Ese año comenzó para Javier un doloroso peregrinar por diversas casas en busca de una curación que nunca llegaría. En su peregrinar, Javier pasó por las casas de Burgos (Sarracín), por Urnieta, por diversos sanatorios (de los que varias veces desgranaba sus recuerdos, aventuras, desventuras y amistades), por El Royo (Soria), recalando finalmente en la sede inspectorial de Bilbao (Deusto) donde más largo tiempo permaneció (1980-2010).
Durante estos años en Deusto, fue el organista oficial, si no de todas, de casi todas las misas que en nuestra hermosa y alegre iglesia se celebraban, sin contar las bodas y otros acontecimientos que en ella tenían lugar y que contaban siempre con la animación musical de Javier.
«Yo soy salesiano», repetía con frecuencia. Y un salesiano manso, paciente, soportando sin agresividad las circunstancias en que le colocaba su enfermedad. Puntual a las prácticas de piedad comunitarias y sin faltar a ellas, se distinguía también por su devoción a María Auxiliadora, que frecuentemente tenía en sus labios y que, según él, le daba mucha paz.
Su vida ha tenido muchos accidentes musicales; quizá a los ojos de quienes con él convivían abundaban más los sostenidos y bemoles y hasta los acordes chirriantes y desacordes, que llamaban la atención. Pero la partitura final, la que Dios tiene ante sí y dirige, es de más colorido y más altura. Quizá con una sola nota redonda y ampliada, donde su voluntad y la de Javier se ha encontrado y donde confluyen todos los bemoles y sostenidos terrenales.
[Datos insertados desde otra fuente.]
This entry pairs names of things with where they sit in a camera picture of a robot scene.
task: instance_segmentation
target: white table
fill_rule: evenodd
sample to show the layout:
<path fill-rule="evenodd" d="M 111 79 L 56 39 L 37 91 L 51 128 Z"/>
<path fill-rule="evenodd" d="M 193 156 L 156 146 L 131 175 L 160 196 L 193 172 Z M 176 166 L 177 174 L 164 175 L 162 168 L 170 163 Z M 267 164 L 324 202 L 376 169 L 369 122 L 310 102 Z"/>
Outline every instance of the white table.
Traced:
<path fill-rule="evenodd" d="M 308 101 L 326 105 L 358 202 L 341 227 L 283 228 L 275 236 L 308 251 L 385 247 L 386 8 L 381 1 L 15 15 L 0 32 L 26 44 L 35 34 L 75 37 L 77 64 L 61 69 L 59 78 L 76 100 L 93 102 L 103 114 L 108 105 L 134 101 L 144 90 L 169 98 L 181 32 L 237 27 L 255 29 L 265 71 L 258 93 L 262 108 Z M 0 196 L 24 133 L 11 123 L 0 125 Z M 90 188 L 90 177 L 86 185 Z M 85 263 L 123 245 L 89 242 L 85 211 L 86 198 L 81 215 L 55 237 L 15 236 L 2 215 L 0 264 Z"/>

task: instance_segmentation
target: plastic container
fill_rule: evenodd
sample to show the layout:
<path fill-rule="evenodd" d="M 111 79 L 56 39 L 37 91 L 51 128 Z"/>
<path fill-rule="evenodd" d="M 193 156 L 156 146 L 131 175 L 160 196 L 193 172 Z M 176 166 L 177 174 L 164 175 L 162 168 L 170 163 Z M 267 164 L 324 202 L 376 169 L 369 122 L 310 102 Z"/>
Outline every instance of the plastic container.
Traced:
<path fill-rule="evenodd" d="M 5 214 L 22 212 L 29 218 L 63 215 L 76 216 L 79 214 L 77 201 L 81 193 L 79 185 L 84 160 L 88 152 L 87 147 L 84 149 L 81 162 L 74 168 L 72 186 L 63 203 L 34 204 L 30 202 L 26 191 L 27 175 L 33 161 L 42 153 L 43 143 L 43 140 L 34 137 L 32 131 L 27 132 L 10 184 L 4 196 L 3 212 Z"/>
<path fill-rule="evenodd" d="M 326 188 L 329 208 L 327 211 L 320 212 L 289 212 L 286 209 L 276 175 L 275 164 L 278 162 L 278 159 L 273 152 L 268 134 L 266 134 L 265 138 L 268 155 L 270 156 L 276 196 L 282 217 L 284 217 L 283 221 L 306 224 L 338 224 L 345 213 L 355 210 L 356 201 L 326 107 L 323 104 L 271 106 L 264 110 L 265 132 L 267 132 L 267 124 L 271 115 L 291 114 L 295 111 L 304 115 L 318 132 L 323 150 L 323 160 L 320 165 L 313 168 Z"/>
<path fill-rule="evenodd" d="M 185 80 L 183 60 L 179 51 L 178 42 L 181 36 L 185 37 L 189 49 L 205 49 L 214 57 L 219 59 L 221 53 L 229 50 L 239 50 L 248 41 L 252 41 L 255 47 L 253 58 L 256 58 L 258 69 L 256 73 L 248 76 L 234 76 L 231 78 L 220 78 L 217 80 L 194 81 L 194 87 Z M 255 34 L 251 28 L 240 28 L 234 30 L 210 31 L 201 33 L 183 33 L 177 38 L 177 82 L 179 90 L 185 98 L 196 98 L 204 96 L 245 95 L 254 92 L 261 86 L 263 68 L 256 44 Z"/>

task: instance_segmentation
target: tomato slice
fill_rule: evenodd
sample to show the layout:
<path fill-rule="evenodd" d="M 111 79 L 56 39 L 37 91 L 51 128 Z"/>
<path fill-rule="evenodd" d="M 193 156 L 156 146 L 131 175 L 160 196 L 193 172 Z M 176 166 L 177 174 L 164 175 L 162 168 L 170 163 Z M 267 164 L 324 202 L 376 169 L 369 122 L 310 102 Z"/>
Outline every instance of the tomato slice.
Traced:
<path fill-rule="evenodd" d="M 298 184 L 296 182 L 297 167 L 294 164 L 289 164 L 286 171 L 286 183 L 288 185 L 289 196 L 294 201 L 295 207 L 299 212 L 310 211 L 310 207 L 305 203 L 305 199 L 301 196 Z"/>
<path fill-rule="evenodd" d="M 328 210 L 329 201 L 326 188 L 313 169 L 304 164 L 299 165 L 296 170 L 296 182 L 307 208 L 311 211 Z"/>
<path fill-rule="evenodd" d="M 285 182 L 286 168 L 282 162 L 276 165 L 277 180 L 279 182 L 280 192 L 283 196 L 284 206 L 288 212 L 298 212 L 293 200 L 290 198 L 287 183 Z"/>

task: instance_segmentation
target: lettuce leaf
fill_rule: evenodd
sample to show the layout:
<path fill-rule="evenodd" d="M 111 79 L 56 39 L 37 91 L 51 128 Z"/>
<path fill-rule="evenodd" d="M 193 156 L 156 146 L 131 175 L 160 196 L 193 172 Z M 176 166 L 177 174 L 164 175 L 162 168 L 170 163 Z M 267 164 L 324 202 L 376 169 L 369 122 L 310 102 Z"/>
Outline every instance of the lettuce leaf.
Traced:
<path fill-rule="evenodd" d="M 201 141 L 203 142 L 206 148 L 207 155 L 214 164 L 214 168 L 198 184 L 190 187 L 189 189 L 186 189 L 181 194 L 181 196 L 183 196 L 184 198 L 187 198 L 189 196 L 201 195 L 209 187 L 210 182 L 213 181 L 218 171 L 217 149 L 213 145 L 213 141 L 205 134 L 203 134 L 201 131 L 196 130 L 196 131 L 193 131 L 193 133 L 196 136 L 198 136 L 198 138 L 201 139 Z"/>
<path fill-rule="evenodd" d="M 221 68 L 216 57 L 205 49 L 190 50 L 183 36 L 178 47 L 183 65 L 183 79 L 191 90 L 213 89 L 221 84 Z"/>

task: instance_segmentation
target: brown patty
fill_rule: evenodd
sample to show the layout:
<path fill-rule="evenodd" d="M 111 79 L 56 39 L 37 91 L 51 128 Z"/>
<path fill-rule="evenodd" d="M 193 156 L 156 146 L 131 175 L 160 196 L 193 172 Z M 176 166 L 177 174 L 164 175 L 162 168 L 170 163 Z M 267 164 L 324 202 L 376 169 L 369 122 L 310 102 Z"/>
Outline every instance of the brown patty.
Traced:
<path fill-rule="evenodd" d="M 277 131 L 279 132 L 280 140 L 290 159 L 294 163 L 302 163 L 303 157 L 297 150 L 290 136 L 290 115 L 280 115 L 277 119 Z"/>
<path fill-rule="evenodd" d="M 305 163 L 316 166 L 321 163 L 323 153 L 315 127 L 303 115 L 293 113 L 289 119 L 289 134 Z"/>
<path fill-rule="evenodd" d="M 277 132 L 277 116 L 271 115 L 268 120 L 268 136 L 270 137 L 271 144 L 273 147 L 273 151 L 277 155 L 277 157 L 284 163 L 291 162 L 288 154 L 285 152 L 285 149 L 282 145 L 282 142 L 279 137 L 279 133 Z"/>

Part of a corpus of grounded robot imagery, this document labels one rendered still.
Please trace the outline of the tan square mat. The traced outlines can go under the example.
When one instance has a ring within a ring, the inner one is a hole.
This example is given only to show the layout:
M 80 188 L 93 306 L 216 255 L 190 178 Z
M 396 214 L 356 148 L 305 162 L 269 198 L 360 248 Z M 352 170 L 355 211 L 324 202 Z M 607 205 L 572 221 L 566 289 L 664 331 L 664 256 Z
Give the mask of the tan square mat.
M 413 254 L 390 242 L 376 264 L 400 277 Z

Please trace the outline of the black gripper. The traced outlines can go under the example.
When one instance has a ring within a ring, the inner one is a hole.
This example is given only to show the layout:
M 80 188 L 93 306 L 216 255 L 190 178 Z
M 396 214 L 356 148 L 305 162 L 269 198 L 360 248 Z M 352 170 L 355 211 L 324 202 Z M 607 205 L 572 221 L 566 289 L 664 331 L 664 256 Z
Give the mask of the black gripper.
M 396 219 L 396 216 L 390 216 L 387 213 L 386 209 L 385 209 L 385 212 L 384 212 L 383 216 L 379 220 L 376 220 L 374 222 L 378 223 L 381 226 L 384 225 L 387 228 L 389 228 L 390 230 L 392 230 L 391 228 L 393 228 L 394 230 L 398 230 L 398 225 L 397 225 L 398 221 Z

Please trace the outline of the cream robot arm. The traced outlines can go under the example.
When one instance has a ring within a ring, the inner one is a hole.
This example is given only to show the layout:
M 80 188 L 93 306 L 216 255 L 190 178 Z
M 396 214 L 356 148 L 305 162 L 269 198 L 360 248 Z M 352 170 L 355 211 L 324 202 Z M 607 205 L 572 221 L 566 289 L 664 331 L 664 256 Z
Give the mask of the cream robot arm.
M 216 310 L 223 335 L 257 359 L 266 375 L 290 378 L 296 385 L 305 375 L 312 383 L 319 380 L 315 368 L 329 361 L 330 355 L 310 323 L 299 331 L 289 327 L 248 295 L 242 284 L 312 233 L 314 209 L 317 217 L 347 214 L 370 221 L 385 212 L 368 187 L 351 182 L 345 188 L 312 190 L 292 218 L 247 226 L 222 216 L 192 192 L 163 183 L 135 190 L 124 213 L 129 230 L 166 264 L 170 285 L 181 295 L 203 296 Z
Nunca tuvo dinero en el bolsillo, fuera de algunos sellos que se procuraba, con los que enviaba sus numerosas cartas a sus conocidos. Sin «apego» a las cosas. A las únicas cosas que sentía algún «apego», era a sus composiciones musicales, que le servían también de entretenimiento. Y aun de ellas se despojó radicalmente. Cuando el director de la comunidad le acompañó a Logroño, le llevó sus pertenencias, prometiéndole que en unos días le llevaría lo que no había podido llevarle entonces. Cuando, a los pocos días, volvió, con sus cosas más personales, que antes no había permitido que ni siquiera se tocaran (partituras, composiciones y recuerdos que guardaba como oro en paño), le dijo Javier: «¡No quiero nada; me sobra todo; lléveselo!». ¡Despojo radical!
En el año 2010 se trasladó a Logroño, a la residencia Zatti, donde permaneció hasta el fin de sus días, el 26 de agosto de 2017.